Given a set of jobs with durations and precedence constraints, schedule the jobs by finding the start time for each job, so as to achieve the minimum completion time, while respecting the constraints.

This is a longest path problem

Solution:

  1. Create an edge-weighted DAG.
  2. Two virtual vertices representing:
    • Source: “Before everything start”
    • Destination: “After everything is done”
  3. Each job will create 2 vertices
    • Job start
    • Job end
    • The weight is the duration
    • There will be at least 3 edges for each job (not vertex)
      • Job start –> Job end
      • Source –> Job start
      • Job end –> Destination
  4. Each constraint is an edge.

The longest path of this problem is also called a “critical path”

证明:

  1. Job和Job之间的先后顺序只会产生一条edge, 但不会有weight. 也就是weight是0.
  2. 有weight的都是每一个Job的Duration.

所以比如下图这种情况:

  • 要保证每个Job都完成的话,只能取longest path而不是shortest path.

#11.3 Dijkstra Algorithm

Only work for non-negative weighed directed graph (可以有环).
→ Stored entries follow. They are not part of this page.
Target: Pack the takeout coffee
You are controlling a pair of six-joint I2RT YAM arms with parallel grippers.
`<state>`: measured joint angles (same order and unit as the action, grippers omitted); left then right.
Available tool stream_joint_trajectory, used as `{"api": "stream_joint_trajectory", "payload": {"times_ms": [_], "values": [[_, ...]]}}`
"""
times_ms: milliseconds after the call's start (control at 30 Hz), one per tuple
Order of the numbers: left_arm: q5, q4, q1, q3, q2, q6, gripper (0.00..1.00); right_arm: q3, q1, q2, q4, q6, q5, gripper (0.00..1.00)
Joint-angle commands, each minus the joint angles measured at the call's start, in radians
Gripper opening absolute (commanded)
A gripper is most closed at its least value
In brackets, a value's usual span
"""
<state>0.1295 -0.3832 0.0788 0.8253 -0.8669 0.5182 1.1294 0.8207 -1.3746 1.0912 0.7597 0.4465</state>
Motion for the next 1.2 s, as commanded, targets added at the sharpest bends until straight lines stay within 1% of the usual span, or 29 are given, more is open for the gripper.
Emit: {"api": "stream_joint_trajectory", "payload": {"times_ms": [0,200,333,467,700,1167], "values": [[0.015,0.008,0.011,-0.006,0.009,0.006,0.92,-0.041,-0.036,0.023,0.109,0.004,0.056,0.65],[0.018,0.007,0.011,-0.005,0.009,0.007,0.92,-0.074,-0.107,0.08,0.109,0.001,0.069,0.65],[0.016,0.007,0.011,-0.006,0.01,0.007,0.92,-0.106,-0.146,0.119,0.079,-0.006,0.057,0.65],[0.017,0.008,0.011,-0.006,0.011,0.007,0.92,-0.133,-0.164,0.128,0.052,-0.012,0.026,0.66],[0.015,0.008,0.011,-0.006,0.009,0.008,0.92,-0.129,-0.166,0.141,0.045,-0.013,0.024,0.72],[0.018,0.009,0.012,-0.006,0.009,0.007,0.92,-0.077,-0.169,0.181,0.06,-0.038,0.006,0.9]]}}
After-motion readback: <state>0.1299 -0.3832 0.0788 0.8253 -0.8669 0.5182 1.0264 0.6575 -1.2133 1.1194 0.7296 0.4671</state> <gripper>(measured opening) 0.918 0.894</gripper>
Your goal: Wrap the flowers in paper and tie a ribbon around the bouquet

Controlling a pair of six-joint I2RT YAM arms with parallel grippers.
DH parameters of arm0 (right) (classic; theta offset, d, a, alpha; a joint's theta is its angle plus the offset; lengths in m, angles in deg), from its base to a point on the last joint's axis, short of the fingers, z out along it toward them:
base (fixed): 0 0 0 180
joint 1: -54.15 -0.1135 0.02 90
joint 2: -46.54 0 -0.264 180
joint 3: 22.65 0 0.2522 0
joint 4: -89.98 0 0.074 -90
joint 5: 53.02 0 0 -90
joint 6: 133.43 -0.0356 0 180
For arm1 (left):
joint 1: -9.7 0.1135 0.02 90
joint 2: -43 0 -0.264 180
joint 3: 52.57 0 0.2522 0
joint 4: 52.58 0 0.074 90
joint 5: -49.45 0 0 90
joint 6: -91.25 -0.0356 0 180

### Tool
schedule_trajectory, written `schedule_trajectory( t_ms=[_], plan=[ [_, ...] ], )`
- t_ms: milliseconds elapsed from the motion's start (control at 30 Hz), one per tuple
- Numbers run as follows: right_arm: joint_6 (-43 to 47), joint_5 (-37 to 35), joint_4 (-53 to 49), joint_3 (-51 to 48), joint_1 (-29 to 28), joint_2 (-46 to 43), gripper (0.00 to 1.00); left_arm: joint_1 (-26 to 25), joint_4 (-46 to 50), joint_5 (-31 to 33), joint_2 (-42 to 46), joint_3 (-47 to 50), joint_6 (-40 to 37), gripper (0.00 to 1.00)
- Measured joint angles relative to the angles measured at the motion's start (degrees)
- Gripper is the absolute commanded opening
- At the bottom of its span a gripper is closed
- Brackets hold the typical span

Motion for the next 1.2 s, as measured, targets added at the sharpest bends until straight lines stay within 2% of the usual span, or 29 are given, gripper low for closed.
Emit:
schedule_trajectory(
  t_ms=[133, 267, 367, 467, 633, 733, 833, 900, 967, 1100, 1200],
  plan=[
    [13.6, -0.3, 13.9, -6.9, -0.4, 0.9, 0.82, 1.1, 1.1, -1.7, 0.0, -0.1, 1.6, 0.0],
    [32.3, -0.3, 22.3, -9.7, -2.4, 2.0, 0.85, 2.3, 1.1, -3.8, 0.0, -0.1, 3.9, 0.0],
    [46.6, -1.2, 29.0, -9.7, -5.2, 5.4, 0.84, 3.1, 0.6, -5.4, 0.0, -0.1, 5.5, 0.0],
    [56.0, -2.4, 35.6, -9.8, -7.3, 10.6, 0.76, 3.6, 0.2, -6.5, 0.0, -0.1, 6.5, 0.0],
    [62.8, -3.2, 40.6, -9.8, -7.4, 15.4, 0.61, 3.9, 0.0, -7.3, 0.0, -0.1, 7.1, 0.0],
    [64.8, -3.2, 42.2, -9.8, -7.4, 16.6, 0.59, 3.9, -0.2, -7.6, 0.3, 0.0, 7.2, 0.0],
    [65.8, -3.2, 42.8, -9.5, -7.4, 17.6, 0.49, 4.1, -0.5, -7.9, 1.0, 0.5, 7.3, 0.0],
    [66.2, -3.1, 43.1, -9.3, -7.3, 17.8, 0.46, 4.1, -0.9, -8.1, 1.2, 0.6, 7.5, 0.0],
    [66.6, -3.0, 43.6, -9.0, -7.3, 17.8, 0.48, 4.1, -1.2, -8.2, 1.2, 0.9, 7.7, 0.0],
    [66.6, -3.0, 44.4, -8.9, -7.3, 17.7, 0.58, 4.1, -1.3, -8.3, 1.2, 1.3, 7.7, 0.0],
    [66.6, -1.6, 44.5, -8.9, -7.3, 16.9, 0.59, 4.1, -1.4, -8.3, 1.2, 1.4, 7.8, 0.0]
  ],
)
Dijkstra有两种implementation:

  1. Lazy Implementation
    • not good for dense graph
    • lots of duplicated tuples
  2. Eager Implementation with Indexed Heap

[Notes]

Dijkstra中如果一个node被visit过了, 表示这个node到source的最短距离已经被找到了, 不能improve了, 这也是为什么Dijkstra不能有negative weight的原因.

#Dijkstra vs Eager Prim

They are essentially the same algorithm.

  • Prim’s algorithm picks the closest vertex to the Tree.
  • Dijkstra algorithm picks the closest vertex to the Source.

Both of them are trying to find the spanning tree. (Dijkstra is to find the shortest path from a source to every other vertices.)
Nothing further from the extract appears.